[[ Source material, beginning ]]
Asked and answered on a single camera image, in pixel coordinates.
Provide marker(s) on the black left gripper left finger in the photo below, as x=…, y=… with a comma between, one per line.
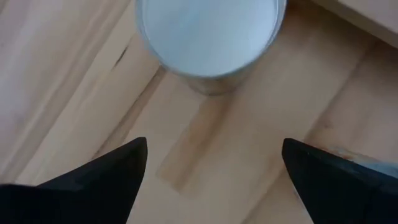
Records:
x=77, y=193

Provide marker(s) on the blue rim tin can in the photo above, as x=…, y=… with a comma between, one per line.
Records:
x=211, y=37

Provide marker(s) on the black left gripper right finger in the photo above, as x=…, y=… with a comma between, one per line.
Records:
x=342, y=193

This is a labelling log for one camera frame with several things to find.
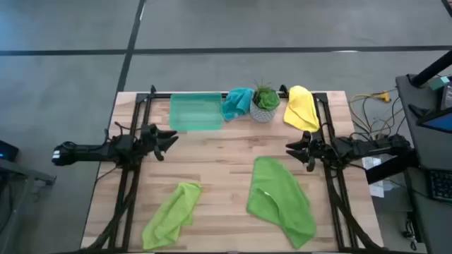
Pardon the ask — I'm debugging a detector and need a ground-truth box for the grey metal cart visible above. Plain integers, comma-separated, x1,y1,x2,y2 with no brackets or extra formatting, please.
0,157,57,254

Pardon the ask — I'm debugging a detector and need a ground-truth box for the black desk support bar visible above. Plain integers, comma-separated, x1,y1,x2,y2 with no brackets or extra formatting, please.
364,147,420,186

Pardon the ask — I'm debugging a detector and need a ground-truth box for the yellow cable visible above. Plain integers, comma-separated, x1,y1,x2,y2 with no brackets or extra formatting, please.
348,90,405,123

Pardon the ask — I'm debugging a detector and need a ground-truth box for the teal microfiber towel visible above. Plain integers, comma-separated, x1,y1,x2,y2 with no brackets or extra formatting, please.
221,87,256,122

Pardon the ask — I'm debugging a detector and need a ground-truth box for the white paper sheet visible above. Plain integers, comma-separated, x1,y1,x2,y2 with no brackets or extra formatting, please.
360,155,386,198

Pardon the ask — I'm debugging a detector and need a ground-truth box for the small teal box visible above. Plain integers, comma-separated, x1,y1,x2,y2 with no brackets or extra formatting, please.
428,75,451,91

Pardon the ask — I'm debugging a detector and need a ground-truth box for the succulent in patterned pot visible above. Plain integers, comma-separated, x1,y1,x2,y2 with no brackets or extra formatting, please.
249,78,282,124

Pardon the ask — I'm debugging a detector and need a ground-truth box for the black device with blue light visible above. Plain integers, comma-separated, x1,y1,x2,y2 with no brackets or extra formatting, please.
0,139,20,163

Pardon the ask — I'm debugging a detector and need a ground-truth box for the grey desk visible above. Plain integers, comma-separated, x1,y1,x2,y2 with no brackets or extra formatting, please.
395,73,452,254

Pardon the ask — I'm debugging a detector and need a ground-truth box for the green translucent plastic bin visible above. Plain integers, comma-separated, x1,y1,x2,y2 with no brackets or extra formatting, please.
168,92,225,133

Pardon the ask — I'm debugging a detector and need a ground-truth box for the black aluminium table frame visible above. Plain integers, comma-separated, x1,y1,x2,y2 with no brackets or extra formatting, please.
80,84,389,254

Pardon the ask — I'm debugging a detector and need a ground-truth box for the black power cable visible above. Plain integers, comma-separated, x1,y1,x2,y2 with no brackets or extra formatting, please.
400,210,423,252

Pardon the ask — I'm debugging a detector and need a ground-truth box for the yellow microfiber towel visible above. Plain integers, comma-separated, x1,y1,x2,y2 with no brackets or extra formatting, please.
282,85,321,134

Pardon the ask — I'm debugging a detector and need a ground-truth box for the dark green microfiber towel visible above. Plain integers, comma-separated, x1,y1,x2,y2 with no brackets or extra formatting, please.
245,155,317,250

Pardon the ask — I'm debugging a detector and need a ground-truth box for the laptop with blue screen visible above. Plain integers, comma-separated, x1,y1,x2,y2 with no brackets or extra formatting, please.
415,107,452,135

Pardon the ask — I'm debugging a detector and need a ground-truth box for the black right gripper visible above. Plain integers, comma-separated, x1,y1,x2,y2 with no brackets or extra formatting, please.
285,130,335,167

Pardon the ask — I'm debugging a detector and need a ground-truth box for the lime microfiber towel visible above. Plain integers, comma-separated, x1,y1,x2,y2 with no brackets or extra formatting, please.
141,181,203,251

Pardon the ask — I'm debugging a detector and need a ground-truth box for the black keyboard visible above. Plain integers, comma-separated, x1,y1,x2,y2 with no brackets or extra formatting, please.
428,169,452,203

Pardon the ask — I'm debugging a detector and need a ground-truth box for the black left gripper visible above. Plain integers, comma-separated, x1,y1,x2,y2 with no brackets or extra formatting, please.
140,123,180,157

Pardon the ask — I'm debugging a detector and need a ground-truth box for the black pole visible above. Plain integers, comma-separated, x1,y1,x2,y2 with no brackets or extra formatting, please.
409,50,452,88

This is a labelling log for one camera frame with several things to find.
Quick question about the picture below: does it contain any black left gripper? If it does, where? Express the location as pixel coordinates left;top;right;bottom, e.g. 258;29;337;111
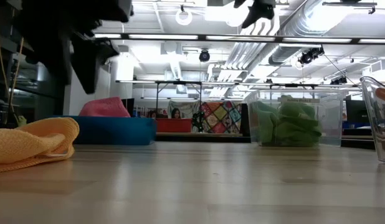
67;0;134;95

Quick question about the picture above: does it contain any pink microfiber towel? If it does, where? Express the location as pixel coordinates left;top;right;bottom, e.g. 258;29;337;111
78;96;131;118

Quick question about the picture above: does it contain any orange microfiber towel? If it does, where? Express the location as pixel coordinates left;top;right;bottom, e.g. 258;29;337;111
0;116;80;174

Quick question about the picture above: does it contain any black beam with light strips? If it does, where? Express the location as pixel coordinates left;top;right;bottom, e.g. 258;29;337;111
94;32;385;45

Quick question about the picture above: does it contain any black monitor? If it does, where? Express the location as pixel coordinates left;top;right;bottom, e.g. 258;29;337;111
345;99;369;124
121;98;135;118

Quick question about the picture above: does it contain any white round ceiling fixture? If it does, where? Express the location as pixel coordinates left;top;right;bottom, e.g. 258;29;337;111
175;6;193;26

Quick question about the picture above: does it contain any blue basket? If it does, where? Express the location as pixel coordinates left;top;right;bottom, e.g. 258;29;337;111
54;115;158;146

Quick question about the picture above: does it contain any red storage bin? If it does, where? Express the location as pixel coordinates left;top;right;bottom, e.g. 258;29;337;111
155;118;193;134

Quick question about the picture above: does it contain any grey hanging cloth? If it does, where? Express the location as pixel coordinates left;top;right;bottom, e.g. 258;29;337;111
[[ Source material, end ]]
§ **What the task asks**
The copy must match every line of the data exactly and contain no pictures.

§ **Your solution**
Asked and answered on a single camera image, in pixel coordinates.
Provide marker(s) on the black left gripper left finger in the photo below, as x=…, y=… with a comma between, one per line.
Records:
x=77, y=193

Provide marker(s) on the blue rim tin can in the photo above, as x=…, y=… with a comma between, one per line.
Records:
x=211, y=37

Provide marker(s) on the black left gripper right finger in the photo above, as x=…, y=… with a comma between, one per line.
Records:
x=342, y=193

This is a labelling log for one camera frame with several things to find.
Pardon the ask — I'm debugging a detector and need a ground-truth box for the grey metal cart visible above. Plain integers, comma-separated, x1,y1,x2,y2 with no brackets or extra formatting, please.
0,157,57,254

Pardon the ask — I'm debugging a detector and need a ground-truth box for the black desk support bar visible above. Plain integers, comma-separated, x1,y1,x2,y2 with no brackets or extra formatting, please.
364,147,420,186

Pardon the ask — I'm debugging a detector and need a ground-truth box for the yellow cable visible above. Plain integers, comma-separated, x1,y1,x2,y2 with no brackets or extra formatting, please.
348,90,405,123

Pardon the ask — I'm debugging a detector and need a ground-truth box for the teal microfiber towel visible above. Plain integers, comma-separated, x1,y1,x2,y2 with no brackets or extra formatting, please.
221,87,256,122

Pardon the ask — I'm debugging a detector and need a ground-truth box for the white paper sheet visible above. Plain integers, comma-separated, x1,y1,x2,y2 with no brackets or extra formatting, please.
360,155,386,198

Pardon the ask — I'm debugging a detector and need a ground-truth box for the small teal box visible above. Plain integers, comma-separated, x1,y1,x2,y2 with no brackets or extra formatting, please.
428,75,451,91

Pardon the ask — I'm debugging a detector and need a ground-truth box for the succulent in patterned pot visible above. Plain integers, comma-separated, x1,y1,x2,y2 with no brackets or extra formatting, please.
249,78,282,124

Pardon the ask — I'm debugging a detector and need a ground-truth box for the black device with blue light visible above. Plain integers, comma-separated, x1,y1,x2,y2 with no brackets or extra formatting, please.
0,139,20,163

Pardon the ask — I'm debugging a detector and need a ground-truth box for the grey desk visible above. Plain integers, comma-separated, x1,y1,x2,y2 with no brackets or extra formatting, please.
395,73,452,254

Pardon the ask — I'm debugging a detector and need a ground-truth box for the green translucent plastic bin visible above. Plain integers, comma-separated, x1,y1,x2,y2 with no brackets or extra formatting, please.
168,92,225,133

Pardon the ask — I'm debugging a detector and need a ground-truth box for the black aluminium table frame visible above. Plain integers, comma-separated, x1,y1,x2,y2 with no brackets or extra formatting, please.
80,84,389,254

Pardon the ask — I'm debugging a detector and need a ground-truth box for the black power cable visible above. Plain integers, comma-separated, x1,y1,x2,y2 with no brackets or extra formatting, please.
400,210,423,252

Pardon the ask — I'm debugging a detector and need a ground-truth box for the yellow microfiber towel visible above. Plain integers, comma-separated, x1,y1,x2,y2 with no brackets or extra formatting, please.
282,85,321,134

Pardon the ask — I'm debugging a detector and need a ground-truth box for the dark green microfiber towel visible above. Plain integers, comma-separated, x1,y1,x2,y2 with no brackets or extra formatting, please.
245,155,317,250

Pardon the ask — I'm debugging a detector and need a ground-truth box for the laptop with blue screen visible above. Plain integers, comma-separated, x1,y1,x2,y2 with no brackets or extra formatting, please.
415,107,452,135

Pardon the ask — I'm debugging a detector and need a ground-truth box for the black right gripper visible above. Plain integers, comma-separated, x1,y1,x2,y2 with no brackets or extra formatting, please.
285,130,335,167

Pardon the ask — I'm debugging a detector and need a ground-truth box for the lime microfiber towel visible above. Plain integers, comma-separated, x1,y1,x2,y2 with no brackets or extra formatting, please.
141,181,203,251

Pardon the ask — I'm debugging a detector and need a ground-truth box for the black keyboard visible above. Plain integers, comma-separated, x1,y1,x2,y2 with no brackets or extra formatting, please.
428,169,452,203

Pardon the ask — I'm debugging a detector and need a ground-truth box for the black left gripper visible above. Plain integers, comma-separated, x1,y1,x2,y2 with no brackets or extra formatting, please.
140,123,180,157

Pardon the ask — I'm debugging a detector and need a ground-truth box for the black pole visible above. Plain integers, comma-separated, x1,y1,x2,y2 with no brackets or extra formatting, please.
409,50,452,88

This is a labelling log for one camera frame with several things to find.
Quick question about the picture below: does it contain any black left gripper? If it does, where? Express the location as pixel coordinates left;top;right;bottom, e.g. 258;29;337;111
67;0;134;95

Quick question about the picture above: does it contain any pink microfiber towel? If it does, where? Express the location as pixel coordinates left;top;right;bottom, e.g. 258;29;337;111
78;96;131;118

Quick question about the picture above: does it contain any orange microfiber towel? If it does, where? Express the location as pixel coordinates left;top;right;bottom, e.g. 258;29;337;111
0;116;80;174

Quick question about the picture above: does it contain any black beam with light strips? If it does, where? Express the location as pixel coordinates left;top;right;bottom, e.g. 258;29;337;111
94;32;385;45

Quick question about the picture above: does it contain any black monitor? If it does, where? Express the location as pixel coordinates left;top;right;bottom, e.g. 258;29;337;111
345;99;369;124
121;98;135;118

Quick question about the picture above: does it contain any white round ceiling fixture? If it does, where? Express the location as pixel coordinates left;top;right;bottom, e.g. 258;29;337;111
175;6;193;26

Quick question about the picture above: does it contain any blue basket? If it does, where? Express the location as pixel coordinates left;top;right;bottom, e.g. 258;29;337;111
54;115;158;146

Quick question about the picture above: does it contain any red storage bin? If it does, where? Express the location as pixel coordinates left;top;right;bottom, e.g. 258;29;337;111
155;118;193;134

Quick question about the picture above: does it contain any grey hanging cloth? If it does, where? Express the location as pixel coordinates left;top;right;bottom, e.g. 258;29;337;111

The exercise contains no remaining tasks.